HFR-LS: High Frame Rate Live Streaming Dataset

Updated 3 February 2026

HFR-LS is a high frame rate live streaming benchmark that evaluates temporal fidelity versus compression under fixed bitrate constraints.
It comprises 32 source videos encoded into 384 clips using H.264 with bitrates from 5 to 15 Mbps and frame rates from 30 to 120 fps, reflecting real streaming ladders.
Subjective tests using ITU-R BT.500 protocols reveal significant frame rate and bitrate interactions, informing adaptive streaming and VQA model development.

The High Frame Rate Live Streaming (HFR-LS) Dataset is a subject-rated video database that systematically explores the perceptual trade-offs between frame rate (temporal fidelity) and compression (spatial fidelity) under fixed bitrate constraints, reflecting realistic encoding scenarios in live video streaming. Designed for benchmarking perceptual quality, the HFR-LS dataset supports the development and evaluation of both encoding schemes and video quality assessment (VQA) models for bitrate-constrained high-frame-rate applications (He et al., 27 Jan 2026).
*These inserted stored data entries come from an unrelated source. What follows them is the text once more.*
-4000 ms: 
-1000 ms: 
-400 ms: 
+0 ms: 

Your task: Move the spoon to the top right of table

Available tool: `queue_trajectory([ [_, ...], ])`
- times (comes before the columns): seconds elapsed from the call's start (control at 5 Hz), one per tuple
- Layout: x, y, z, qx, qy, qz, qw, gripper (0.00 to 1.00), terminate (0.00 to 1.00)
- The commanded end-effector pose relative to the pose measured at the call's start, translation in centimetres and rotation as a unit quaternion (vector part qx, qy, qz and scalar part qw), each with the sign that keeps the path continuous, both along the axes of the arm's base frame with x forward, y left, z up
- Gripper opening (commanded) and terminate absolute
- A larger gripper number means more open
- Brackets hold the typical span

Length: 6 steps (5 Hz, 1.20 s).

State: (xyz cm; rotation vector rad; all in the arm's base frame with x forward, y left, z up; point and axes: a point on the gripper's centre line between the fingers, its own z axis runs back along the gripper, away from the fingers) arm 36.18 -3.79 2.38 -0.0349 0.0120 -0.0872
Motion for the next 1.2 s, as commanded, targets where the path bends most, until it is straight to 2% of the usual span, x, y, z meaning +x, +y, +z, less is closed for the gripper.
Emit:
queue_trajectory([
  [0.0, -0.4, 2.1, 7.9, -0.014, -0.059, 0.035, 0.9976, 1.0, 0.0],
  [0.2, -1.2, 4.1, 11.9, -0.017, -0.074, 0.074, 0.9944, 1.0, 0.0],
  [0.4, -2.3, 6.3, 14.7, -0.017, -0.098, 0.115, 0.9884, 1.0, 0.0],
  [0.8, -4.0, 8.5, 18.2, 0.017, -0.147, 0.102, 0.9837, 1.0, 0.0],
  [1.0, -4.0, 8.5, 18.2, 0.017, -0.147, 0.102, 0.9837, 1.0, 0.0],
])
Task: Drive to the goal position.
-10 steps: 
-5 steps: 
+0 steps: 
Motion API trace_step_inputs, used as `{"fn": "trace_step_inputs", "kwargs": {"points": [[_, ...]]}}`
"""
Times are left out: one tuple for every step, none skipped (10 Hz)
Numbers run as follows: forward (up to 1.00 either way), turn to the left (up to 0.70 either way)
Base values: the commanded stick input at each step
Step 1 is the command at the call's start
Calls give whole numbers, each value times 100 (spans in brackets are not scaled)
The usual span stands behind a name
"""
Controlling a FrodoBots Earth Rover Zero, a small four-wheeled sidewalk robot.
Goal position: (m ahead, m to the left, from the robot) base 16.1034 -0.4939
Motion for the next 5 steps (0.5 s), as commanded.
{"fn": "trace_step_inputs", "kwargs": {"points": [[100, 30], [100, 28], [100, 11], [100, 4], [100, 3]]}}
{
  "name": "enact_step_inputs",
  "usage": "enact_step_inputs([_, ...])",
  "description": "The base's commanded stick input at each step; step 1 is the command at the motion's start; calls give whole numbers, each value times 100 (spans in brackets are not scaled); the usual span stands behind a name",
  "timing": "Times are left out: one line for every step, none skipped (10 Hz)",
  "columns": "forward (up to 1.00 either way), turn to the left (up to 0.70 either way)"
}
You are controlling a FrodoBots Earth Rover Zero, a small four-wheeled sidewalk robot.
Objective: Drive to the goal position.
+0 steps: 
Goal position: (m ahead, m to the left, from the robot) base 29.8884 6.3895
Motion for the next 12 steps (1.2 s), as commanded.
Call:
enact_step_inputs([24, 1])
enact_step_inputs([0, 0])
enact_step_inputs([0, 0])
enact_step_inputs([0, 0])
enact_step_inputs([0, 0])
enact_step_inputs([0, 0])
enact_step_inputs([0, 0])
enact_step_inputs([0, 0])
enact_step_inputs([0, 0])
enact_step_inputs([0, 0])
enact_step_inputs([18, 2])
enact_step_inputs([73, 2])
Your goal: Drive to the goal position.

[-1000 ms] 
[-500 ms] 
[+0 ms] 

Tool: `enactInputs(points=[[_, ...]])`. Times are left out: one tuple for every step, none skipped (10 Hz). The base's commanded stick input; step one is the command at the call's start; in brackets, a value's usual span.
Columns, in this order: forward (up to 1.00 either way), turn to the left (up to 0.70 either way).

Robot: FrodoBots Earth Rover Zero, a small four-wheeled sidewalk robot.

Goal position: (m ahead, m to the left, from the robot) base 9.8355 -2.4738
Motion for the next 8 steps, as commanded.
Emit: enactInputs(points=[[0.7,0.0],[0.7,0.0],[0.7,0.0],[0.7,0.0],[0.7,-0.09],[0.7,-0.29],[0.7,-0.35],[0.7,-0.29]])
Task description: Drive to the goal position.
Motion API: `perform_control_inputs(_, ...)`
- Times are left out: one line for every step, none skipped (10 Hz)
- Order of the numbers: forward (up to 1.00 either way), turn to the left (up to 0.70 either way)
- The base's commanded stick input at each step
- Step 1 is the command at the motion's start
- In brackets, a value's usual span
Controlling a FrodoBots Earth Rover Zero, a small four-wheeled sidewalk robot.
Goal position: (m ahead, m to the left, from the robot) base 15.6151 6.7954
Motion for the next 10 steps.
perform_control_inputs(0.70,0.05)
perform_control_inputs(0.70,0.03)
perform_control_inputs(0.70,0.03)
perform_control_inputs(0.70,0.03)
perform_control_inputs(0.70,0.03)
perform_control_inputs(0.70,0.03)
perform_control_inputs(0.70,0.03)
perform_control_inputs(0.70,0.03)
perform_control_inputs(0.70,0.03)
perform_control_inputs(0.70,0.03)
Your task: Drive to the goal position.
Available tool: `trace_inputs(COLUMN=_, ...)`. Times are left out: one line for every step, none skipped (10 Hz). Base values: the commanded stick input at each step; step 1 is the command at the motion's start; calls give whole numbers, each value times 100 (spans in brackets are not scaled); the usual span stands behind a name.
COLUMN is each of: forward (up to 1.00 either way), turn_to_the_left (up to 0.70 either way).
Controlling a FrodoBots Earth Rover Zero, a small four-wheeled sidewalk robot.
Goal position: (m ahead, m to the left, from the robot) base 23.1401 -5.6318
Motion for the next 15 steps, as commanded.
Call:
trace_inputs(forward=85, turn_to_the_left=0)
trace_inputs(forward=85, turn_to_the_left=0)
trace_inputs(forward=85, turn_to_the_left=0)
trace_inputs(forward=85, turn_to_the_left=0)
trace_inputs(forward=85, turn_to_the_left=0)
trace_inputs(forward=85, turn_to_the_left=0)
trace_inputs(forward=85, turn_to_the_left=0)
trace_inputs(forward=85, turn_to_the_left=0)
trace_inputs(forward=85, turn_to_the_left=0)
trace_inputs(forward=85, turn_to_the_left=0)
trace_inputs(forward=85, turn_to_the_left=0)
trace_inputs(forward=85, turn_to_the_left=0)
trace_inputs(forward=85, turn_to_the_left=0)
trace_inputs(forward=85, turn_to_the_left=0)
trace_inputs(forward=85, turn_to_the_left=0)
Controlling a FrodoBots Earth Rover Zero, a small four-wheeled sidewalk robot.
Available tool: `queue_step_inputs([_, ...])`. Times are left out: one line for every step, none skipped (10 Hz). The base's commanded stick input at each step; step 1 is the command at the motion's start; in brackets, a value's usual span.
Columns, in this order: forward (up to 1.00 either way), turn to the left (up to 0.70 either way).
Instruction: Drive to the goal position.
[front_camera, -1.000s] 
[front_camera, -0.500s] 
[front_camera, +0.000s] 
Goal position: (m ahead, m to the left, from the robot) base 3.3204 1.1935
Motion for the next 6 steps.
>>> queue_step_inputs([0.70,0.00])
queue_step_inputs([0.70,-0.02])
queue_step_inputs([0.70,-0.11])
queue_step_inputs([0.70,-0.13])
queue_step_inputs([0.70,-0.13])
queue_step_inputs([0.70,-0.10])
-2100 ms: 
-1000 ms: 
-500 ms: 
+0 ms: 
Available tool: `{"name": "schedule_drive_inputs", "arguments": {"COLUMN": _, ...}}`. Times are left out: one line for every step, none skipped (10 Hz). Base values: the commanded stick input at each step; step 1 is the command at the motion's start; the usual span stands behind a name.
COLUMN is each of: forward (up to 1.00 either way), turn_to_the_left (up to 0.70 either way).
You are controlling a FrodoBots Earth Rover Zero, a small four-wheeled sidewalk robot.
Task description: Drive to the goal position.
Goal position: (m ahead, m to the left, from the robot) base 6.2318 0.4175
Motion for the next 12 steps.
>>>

1. Scope, Content, and Encoding Paradigm

HFR-LS is constructed from 32 source video sequences, each 5 seconds in duration, originally captured at 120 frames per second (fps) in YUV 4:2:0 8-bit format and downscaled to 1920×1080 resolution. Sources are drawn from BVI-HFR (22 sequences), UVG (5 sequences), and LIVE-YT-HFR (5 sequences), yielding diverse content with broad coverage in spatial information (SI) and temporal information (TI), per ITU-T P.910 recommendations. Approximately one-third of sequences (12/32) contain camera motion, while others vary from low to high temporal complexity.

Each source video is re-encoded using the H.264 codec (FFmpeg preset=fast, tune=zerolatency) at fixed 1080p resolution via four discrete target bitrates—5, 7, 10, and 15 Mbps—and three frame rates—30, 60, and 120 fps—with frame-rate reduction realized through frame dropping. This encoding "ladder" results in 32 × (4 × 3) = 384 processed video clips. The dataset is organized to represent prototypical "live streaming ladder" choices as recommended by leading streaming platforms (e.g., YouTube, Twitch, Facebook Live) (He et al., 27 Jan 2026).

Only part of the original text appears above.